Postby SIATD v2 » Sat Jul 07, 2012 4:49 pm

Sword of Apollo wrote:By this definition, there is not a country on the planet that is--or has been--a completely free market. The closest thing to a completely free market (laissez-faire capitalism) was the United States from 1865 to about 1900.


Would you care to defend this rather outrageous assertion?

The result of near-laissez-faire was that real wages (monetary wages divided by price index) and the general standard of living increased dramatically over the course of the 19th Century in the US and Britain. (Unequally, yes, but everyone's standard of living got better. Child mortality was cut by 66% in England from 1840 to 1910. Industrialization as a benefit to the general standard of living required freedom; compare industrialization in the US to that in the USSR.) By about 1940, near-laissez-faire capitalism had finally put an end to the millennia-old practice of child labor, in the US.

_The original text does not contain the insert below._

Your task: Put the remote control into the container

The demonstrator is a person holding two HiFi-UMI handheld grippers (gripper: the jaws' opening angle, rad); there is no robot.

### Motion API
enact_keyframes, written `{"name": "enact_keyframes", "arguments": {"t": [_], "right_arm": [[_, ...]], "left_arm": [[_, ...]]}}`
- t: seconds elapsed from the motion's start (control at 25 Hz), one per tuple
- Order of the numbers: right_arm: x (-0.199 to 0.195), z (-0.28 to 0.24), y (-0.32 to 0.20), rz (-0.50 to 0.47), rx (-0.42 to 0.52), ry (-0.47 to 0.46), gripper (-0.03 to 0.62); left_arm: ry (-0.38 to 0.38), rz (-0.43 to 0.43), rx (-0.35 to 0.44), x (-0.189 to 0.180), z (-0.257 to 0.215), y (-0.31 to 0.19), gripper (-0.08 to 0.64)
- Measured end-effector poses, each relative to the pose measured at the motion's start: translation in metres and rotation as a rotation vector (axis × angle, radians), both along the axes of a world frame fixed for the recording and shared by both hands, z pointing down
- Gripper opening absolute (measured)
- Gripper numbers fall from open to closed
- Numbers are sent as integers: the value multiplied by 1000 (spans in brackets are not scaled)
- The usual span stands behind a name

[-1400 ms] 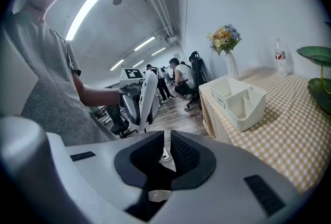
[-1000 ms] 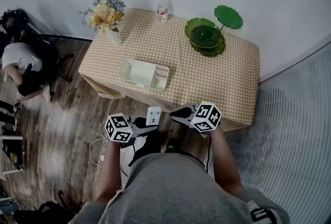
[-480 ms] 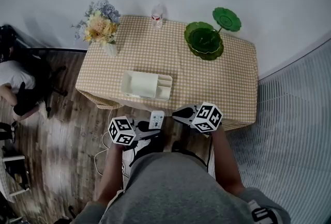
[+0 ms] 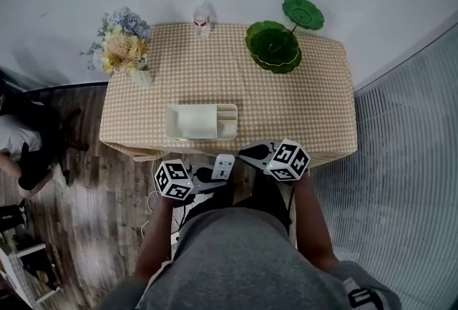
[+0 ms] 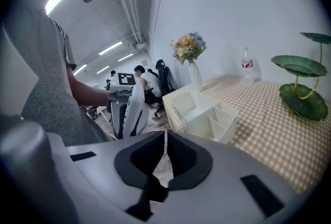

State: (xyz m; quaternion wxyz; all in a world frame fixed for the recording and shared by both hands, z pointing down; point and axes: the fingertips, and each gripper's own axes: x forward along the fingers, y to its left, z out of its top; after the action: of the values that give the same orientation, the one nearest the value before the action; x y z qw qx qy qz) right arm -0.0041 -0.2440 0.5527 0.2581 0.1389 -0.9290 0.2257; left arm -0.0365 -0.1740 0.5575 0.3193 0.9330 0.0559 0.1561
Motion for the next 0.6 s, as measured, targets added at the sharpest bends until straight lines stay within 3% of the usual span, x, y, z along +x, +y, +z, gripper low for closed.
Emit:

Yet black people were still treated as cattle and women couldn't vote. But you had a gold backed currency, and you herded Libertarians like gold backed currencies, so everything must have been good!

Third world countries generally are not effective in protecting individual rights, and so are not examples of free markets.


This is where mainstream American Libertarianism (Ron Paul/Ayn Rand/the John Birch Society nexus) breaks down into total contradictions. A free market doesn't give a toss about protecting individual rights, because the existence of those rights and the actions of protecting them would constitute a limitation on the free market...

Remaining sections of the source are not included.